Task directions: Retype word for word the lines of the data below, from the first to the one bearing "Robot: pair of", with that one included.

====== Available data

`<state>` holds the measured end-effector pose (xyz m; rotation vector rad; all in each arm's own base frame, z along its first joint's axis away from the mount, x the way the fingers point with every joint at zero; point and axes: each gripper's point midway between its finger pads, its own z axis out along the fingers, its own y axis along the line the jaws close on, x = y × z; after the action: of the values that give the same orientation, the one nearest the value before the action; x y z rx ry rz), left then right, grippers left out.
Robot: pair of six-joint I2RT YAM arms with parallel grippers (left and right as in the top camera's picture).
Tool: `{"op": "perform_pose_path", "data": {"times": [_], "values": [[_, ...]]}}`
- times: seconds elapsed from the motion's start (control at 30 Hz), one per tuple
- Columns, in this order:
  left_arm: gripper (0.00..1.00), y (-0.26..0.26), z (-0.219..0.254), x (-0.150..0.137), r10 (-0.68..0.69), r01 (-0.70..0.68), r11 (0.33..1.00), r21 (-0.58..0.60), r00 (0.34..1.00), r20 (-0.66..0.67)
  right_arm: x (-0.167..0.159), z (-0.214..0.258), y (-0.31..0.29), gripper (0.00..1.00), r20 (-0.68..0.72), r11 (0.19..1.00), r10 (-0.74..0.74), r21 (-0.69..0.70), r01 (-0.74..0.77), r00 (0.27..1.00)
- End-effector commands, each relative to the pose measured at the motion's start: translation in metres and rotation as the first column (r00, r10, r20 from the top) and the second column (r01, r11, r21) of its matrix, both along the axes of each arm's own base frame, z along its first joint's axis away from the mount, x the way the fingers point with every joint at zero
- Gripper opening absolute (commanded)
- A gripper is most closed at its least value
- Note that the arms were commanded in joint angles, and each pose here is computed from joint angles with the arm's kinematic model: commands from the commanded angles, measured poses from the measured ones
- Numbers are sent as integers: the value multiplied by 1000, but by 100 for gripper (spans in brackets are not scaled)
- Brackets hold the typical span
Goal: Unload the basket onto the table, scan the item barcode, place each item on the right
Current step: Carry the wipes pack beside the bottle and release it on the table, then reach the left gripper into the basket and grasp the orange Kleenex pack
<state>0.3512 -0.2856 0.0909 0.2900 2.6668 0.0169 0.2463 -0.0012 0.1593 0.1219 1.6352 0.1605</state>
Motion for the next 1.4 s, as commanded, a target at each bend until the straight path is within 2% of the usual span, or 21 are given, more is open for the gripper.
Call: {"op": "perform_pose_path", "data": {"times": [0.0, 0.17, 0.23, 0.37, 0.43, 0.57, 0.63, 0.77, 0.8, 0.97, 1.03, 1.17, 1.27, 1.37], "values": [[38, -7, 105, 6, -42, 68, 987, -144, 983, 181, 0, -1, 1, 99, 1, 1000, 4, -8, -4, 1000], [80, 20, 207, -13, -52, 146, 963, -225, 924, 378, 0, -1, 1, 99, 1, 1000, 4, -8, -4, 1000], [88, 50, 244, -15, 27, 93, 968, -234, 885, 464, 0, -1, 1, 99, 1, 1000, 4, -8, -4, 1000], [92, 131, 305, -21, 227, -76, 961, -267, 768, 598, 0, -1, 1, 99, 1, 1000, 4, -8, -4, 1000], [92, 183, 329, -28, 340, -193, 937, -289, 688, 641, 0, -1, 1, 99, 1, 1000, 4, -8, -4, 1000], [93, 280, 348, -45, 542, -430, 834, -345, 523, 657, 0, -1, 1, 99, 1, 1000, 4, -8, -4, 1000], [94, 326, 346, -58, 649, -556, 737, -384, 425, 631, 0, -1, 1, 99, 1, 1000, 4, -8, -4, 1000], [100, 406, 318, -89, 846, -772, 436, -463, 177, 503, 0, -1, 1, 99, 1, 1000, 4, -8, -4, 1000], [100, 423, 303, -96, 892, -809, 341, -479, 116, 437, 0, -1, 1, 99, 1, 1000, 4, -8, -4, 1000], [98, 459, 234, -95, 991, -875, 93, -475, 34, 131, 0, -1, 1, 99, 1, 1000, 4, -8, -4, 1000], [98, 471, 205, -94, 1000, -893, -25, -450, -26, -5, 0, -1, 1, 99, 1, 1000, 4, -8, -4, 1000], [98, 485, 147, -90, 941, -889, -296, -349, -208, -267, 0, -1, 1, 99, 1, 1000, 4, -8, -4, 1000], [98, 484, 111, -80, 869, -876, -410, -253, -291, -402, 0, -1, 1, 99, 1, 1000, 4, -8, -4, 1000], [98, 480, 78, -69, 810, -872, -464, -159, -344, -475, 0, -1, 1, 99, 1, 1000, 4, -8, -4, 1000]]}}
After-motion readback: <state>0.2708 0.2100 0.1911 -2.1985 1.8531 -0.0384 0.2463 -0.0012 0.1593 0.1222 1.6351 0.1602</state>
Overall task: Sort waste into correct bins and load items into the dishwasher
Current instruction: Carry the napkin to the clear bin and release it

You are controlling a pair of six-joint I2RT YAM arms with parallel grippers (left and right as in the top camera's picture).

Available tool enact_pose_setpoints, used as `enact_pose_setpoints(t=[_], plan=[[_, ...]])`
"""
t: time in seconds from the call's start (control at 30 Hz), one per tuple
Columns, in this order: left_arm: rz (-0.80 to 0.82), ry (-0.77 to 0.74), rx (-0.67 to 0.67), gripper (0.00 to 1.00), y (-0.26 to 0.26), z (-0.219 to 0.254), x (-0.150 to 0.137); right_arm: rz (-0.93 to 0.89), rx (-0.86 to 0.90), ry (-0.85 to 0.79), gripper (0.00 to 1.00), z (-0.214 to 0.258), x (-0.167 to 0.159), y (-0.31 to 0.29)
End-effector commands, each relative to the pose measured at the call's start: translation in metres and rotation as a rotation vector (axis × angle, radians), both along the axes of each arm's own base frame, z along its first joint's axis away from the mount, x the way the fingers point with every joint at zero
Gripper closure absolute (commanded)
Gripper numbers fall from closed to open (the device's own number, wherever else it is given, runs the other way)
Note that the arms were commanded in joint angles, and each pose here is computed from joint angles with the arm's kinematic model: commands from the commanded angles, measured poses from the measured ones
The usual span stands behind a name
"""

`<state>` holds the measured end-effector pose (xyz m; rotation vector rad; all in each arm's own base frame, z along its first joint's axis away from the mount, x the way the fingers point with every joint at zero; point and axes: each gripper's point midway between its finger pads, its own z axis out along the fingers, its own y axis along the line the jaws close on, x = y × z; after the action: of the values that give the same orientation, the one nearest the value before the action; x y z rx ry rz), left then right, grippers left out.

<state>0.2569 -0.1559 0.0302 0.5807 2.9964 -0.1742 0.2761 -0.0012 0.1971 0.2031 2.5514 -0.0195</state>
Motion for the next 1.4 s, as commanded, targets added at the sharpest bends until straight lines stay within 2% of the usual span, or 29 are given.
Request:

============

Written response:
`<state>` holds the measured end-effector pose (xyz m; rotation vector rad; all in each arm's own base frame, z along its first joint's axis away from the mount, x the way the fingers point with every joint at zero; point and axes: each gripper's point midway between its finger pads, its own z axis out along the fingers, its own y axis along the line the jaws close on, x = y × z; after the action: of the values that give the same orientation, the one nearest the value before the action; x y z rx ry rz), left then right, grippers left out.
Robot: pair of six-joint I2RT YAM arms with parallel grippers (left and right as in the top camera's picture).

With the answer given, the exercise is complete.